Update 1: Added colorized photos from a reader in New Zealand.  Many Thanks!  Got word today there were will be a celebration of Bobbe's life towards the end of the month.  Gives me time to find some affordable airfares and a hotel.

My sister Bobbe passed away Thursday morning,  She lived in the Seattle area.  We have no details yet and I am not going to speculate as to the cause. To my knowledge she was in good health.  She was 78, 12 years older than me. My mother transitioned in 2017 at age 94.  Women are known to live a long time in my family. The last time I saw Bobbe was in 2018.  

When I was very young she used to take me to the Phoenix and Scottsdale Public swimming pools.  I was only 4 or 5 but I remember floating around in my floaty ring at one of her teenage friends swim parties.  She spent a lot of time with me then, not that I was all that close in later years after she went to college, got married and had a family of her own.  She was the first in our family to have a college degree, which she got at Northern Arizona University, my daughter went the same school.  My sister Joyce passed away in 1995.

My family migrated to Arizona in the 1950s from Montana, most of my extended family is in Montana,  the rest are scattered about the USA.  My grandfather homesteaded in Montana and married the neighbor's daughter. My dad was one of ten kids.  After WWII, and a stint at NACA (forerunner to NASA) my father returned to Montana with my mother and Bobbe. Dad loved to fly fish in Montana. 

Bobbe struggled with asthma in Montana winters and the doctor advised moving to Arizona for her lungs.  That was back when Arizona had relatively clean air.  Asthma medications then were not like they are now. Bobbe lived in Los Angeles with her husband for a while but the smog made her very ill and they moved back to Flagstaff for a time, where she found relief for her lungs.  Later, after a couple of hops, they relocated to Pacific Northwest where the rain keeps the air clean.

I hope to go to the funeral to pay my respects to my sister and her family. I am intending that I will have the means.  Perhaps with a bit of work I can.  This is unexpected. But then it always is.  Alaska Airlines runs regular trips to Seattle from Austin but I haven't priced flights yet.  

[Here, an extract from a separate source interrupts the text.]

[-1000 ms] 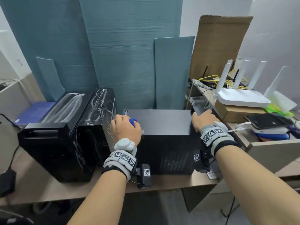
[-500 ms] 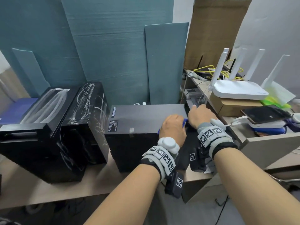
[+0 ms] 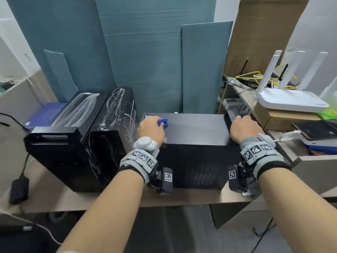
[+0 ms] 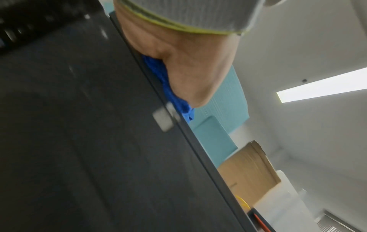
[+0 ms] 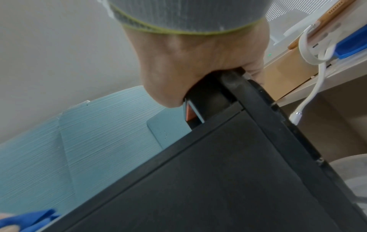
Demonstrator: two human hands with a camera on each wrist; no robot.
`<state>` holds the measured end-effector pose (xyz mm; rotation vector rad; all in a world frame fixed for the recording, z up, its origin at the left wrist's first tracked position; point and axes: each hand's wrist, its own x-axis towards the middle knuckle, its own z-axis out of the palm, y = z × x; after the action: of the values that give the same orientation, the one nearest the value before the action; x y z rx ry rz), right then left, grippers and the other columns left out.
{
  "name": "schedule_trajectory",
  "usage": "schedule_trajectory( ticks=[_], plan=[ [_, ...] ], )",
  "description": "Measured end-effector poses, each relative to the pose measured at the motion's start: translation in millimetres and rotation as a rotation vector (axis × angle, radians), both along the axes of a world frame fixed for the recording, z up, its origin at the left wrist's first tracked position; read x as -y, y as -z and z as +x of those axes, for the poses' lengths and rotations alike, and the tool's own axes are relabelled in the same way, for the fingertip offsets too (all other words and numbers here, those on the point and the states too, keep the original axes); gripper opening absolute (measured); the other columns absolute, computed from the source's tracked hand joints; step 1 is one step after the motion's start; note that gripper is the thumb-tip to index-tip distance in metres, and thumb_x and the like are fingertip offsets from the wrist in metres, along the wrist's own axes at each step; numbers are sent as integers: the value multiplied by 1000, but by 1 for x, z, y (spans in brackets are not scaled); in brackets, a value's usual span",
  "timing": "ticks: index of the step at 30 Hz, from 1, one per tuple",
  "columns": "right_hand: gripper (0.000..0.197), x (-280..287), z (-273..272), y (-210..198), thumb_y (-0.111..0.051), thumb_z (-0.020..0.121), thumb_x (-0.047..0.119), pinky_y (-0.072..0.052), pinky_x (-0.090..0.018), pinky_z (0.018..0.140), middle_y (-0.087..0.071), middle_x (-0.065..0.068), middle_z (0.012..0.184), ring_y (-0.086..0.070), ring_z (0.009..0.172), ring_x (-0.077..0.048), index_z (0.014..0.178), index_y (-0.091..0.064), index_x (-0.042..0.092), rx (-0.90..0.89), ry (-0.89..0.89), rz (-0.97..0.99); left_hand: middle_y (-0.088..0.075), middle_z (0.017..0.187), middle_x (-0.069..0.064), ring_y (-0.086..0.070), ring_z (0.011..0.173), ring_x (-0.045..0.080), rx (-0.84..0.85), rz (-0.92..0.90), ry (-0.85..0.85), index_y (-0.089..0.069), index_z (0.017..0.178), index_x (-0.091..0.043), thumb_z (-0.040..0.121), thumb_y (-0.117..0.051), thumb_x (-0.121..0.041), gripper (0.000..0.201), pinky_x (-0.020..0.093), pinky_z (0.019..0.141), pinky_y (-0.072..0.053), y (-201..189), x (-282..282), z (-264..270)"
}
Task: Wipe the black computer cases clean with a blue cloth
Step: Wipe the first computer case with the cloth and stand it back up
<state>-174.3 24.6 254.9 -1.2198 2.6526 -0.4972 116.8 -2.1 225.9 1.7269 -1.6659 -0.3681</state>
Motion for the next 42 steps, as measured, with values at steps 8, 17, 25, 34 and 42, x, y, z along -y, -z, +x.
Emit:
schedule_trajectory(
  ticks=[8,17,25,34,42],
  plan=[
    [49,0,6,-5,-22,106,37,-37,-45,81,-59,-24,132,-59,117,-43,134,-46,4,-2,5,31,-64,117,10,-62,100,34,267,115,-199,-65,113,-15,100,-51,-18,19,33,73,-39,-15,39,31],
    [48,0,5,-6,-22,106,37,-37,-45,80,-59,-24,132,-58,117,-44,135,-44,4,-5,1,37,-60,121,8,-54,118,27,453,138,-50,-69,113,-19,93,-53,-8,28,37,98,-47,-11,40,-56],
    [45,3,-11,-1,-24,105,34,-39,-50,93,-57,-28,133,-56,120,-46,131,-42,3,111,-131,18,-55,123,8,-54,117,27,383,164,330,-64,112,-12,94,-51,-6,24,35,89,-44,-20,26,-152],
    [32,-2,-16,5,-30,103,23,-35,-42,85,-58,-25,131,-54,117,-43,119,-50,4,237,-95,-67,-40,124,3,-44,114,26,300,134,296,-56,115,-31,83,-65,-46,37,40,100,-36,-21,37,-136],
    [32,-5,-16,7,-35,99,17,-34,-40,90,-56,-17,133,-51,106,-34,131,-41,16,396,-108,-284,-69,109,5,-65,99,31,103,149,382,-63,118,-30,81,-67,-25,37,35,82,-55,-36,39,-160]
  ],
)
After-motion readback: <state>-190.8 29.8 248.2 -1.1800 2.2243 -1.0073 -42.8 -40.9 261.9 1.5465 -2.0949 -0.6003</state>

In my beliefs, she's not dead, she just left that body for another adventure in a new body somewhere. I'll see her again someday, she will look different but her energy will be the same. But not all of my family believes like that. I get that.  It is a loss, even for me, for the person we knew as Bobbe in all her marvelous strong compassion and opinionated uniqueness is gone.  But she is not forgotten.

Unfortunately I don't have a recent photo of Bobbe.

Mom holding Bobbe, Dad holding Joyce. I am not sure if this
 photo is in NY or Montana or Palo Alto.